诺丁汉当然不会跟摄政王结盟,但他也婉拒了莱顿公爵的好意。在进城后,他没有直接进宫或者做客莱顿公爵府,而是入住了他妻子在暴风城的府邸——伊登伯爵府。
“你不该在这个时候离开她,”菲奥娜知悉女儿怀孕,既喜悦又担心,“留她一个人在诺丁堡,千里之遥,如果,如果……”如果出意外的话,菲奥娜说不出口,她害怕一语成谶。
“离开是对她最好的保护,”诺丁汉说:“我此番入王城,会把所有人的目光都吸引过来,诺丁堡现在反而是最安全的地方。
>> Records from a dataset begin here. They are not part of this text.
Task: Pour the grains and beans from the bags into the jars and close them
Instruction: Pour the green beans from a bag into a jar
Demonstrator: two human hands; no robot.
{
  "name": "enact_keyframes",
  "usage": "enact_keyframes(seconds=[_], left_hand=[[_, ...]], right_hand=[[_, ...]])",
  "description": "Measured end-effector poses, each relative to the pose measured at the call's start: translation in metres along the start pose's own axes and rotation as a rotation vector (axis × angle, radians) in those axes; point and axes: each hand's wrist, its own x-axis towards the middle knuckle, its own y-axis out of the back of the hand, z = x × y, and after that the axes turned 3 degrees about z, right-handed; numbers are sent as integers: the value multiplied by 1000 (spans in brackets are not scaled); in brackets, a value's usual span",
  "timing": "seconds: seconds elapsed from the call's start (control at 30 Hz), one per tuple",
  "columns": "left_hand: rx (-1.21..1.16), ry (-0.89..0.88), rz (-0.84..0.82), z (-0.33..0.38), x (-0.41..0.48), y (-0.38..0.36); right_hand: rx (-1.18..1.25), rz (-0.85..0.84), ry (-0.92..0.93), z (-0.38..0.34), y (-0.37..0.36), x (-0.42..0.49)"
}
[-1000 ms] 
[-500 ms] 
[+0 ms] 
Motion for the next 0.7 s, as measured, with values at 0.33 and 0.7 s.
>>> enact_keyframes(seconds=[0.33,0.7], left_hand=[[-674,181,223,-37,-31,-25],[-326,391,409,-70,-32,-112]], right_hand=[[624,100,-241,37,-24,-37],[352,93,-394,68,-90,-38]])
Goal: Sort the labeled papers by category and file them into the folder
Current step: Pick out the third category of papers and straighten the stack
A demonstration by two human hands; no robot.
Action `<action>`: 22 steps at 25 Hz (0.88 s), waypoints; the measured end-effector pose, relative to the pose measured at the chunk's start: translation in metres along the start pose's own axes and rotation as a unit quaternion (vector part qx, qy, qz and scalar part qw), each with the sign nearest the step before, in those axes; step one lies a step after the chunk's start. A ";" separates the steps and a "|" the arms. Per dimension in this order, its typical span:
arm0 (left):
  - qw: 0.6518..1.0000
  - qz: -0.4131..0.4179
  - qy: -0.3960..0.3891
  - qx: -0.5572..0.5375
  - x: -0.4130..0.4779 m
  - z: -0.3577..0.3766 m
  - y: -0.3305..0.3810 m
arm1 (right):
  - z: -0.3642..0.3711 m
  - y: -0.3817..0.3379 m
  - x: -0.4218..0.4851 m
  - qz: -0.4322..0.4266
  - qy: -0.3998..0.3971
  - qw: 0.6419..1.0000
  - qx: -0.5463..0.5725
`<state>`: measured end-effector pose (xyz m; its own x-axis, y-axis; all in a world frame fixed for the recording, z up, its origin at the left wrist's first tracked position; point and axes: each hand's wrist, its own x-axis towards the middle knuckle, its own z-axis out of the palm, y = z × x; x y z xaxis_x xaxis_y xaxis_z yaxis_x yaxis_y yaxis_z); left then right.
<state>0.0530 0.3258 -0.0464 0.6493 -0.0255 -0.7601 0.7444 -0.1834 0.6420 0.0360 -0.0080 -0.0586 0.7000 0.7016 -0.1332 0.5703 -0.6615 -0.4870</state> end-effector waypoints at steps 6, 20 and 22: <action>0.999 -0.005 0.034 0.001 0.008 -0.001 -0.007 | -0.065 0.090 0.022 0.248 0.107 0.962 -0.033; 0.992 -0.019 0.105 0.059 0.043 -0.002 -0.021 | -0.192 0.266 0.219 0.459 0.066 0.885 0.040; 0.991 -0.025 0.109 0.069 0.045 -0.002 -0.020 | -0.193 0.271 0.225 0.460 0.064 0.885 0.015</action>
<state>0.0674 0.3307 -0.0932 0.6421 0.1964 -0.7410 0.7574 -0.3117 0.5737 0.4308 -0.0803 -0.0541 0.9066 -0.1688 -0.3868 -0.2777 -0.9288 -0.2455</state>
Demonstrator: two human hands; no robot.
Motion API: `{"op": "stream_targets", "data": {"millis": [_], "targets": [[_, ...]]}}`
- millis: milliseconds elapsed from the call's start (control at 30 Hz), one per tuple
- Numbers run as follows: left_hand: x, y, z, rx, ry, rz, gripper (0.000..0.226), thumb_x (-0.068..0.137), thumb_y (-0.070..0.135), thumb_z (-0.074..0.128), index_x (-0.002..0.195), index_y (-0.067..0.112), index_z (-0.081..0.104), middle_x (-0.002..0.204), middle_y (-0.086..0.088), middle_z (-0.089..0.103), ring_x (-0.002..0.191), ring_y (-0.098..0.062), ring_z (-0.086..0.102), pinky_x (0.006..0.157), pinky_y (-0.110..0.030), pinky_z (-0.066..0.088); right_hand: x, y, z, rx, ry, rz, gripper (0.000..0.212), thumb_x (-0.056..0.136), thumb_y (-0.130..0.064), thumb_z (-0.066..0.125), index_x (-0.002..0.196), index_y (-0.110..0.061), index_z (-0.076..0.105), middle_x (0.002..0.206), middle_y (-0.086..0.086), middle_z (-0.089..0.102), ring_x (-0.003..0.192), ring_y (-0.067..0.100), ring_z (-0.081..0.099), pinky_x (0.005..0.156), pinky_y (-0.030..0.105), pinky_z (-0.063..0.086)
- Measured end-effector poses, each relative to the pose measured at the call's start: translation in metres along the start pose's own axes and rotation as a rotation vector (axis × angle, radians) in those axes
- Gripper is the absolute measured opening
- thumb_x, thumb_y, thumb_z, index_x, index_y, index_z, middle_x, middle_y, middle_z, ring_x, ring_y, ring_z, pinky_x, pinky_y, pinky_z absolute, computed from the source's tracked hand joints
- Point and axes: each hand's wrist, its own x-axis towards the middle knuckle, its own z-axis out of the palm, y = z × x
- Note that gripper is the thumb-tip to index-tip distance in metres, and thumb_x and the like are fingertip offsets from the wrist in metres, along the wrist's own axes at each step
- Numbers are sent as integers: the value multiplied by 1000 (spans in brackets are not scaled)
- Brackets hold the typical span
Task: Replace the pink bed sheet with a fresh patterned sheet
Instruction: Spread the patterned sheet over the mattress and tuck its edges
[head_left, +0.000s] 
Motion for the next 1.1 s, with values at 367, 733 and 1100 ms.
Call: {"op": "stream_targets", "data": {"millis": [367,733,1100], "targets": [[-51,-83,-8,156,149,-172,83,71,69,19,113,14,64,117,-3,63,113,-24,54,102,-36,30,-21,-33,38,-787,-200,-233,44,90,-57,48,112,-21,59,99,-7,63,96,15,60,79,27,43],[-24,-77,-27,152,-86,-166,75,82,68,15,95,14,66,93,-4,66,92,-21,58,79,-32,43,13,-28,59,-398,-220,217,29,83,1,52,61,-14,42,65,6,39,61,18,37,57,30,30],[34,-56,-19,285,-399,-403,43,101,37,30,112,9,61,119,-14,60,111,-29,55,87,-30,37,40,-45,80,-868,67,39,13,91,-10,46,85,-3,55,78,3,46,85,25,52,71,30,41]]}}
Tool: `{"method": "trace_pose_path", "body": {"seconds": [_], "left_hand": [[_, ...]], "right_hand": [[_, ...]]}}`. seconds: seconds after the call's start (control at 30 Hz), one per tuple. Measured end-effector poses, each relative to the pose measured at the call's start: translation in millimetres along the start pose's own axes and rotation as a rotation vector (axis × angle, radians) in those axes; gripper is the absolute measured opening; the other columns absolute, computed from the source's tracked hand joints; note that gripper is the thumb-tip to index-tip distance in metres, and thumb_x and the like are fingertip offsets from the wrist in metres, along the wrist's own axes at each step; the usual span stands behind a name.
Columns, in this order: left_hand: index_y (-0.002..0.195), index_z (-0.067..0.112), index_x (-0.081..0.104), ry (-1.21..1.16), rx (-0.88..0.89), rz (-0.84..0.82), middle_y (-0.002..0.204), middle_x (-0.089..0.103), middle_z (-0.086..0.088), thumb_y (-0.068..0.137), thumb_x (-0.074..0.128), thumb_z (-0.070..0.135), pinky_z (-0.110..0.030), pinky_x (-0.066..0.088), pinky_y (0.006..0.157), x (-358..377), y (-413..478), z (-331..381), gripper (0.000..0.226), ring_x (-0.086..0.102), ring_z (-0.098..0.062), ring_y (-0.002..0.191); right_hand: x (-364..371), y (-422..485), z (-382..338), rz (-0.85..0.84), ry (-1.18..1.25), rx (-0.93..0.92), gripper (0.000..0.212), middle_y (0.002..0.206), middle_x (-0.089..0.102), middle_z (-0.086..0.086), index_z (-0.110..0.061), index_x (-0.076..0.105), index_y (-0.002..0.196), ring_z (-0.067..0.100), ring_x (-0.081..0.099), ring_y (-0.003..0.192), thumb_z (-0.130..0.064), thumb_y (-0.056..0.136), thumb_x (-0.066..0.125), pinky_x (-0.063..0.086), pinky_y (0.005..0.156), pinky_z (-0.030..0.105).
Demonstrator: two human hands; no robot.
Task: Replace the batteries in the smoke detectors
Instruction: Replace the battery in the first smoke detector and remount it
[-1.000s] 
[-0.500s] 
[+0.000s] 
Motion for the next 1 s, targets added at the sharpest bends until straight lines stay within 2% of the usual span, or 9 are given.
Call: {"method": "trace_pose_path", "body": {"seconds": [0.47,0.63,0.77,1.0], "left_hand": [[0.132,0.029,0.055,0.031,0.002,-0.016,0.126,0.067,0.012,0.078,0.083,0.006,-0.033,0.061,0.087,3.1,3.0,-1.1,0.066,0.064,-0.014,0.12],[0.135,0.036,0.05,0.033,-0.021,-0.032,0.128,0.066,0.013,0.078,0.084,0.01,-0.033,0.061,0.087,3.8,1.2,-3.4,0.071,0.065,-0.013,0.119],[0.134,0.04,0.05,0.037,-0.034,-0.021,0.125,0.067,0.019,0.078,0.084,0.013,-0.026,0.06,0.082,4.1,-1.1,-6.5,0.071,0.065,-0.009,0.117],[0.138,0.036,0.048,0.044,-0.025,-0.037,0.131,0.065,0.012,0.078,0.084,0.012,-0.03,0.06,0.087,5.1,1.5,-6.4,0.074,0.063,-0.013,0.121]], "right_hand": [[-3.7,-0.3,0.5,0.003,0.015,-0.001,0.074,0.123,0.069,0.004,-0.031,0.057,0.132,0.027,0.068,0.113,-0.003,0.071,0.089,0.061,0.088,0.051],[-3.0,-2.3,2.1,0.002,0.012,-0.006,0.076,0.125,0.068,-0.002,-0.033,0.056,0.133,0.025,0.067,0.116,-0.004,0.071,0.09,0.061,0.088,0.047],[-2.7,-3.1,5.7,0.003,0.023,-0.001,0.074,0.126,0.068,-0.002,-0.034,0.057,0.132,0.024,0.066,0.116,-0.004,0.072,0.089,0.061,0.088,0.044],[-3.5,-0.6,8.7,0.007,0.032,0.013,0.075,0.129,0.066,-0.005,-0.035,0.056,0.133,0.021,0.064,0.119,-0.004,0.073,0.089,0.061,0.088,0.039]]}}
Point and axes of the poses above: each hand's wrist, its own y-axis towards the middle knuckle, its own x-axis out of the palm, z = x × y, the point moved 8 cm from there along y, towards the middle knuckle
”而且,想到他妻子,诺丁汉不由笑了笑,却没对岳母直接说出口:你太小看她了。
“不论如何,不能让她怀孕的消息泄露,”起码在他们布好局之前。
“当然!”离开前他已经把诺丁城里大小眼线清理个遍,既然已经准备开战,就没道理再粉饰太平了。干脆点,让其他人彻底失去诺丁城的消息。
约翰耍的那点儿小花招诺丁汉心里一清二楚,甚至,连约翰不知道的内幕他也都清楚。但他还是来了,奉召而来。
尽管在奥丁,贵族,尤其是女眷们常年不住在领地内而是住在暴风城是件很普遍的事,王城里可比普通城镇气派繁华也舒适的多了。即便是领主,如亚瑟这般,也有常年居于王城而将城堡事物交由封臣打理的。但诺丁汉却不同,诺丁郡的行事一向与众不同。他如果贸然前往王城,必然会引来诸方猜测甚至猜忌,所以他一直需要这样一个借口,一个机会。恰好,摄政王给了他这样的借口,这样的机会。
至于,摄政王的那些布置……诺丁汉又忍不住露出笑容,他妻子那句话怎么说来着,哦对了,拿大木棒抽打小海豚,总有种,欺负弱势群体的负罪感。
摄政王在他心目中,远还够不上做对手的等级,不过是个,弱势群体罢了。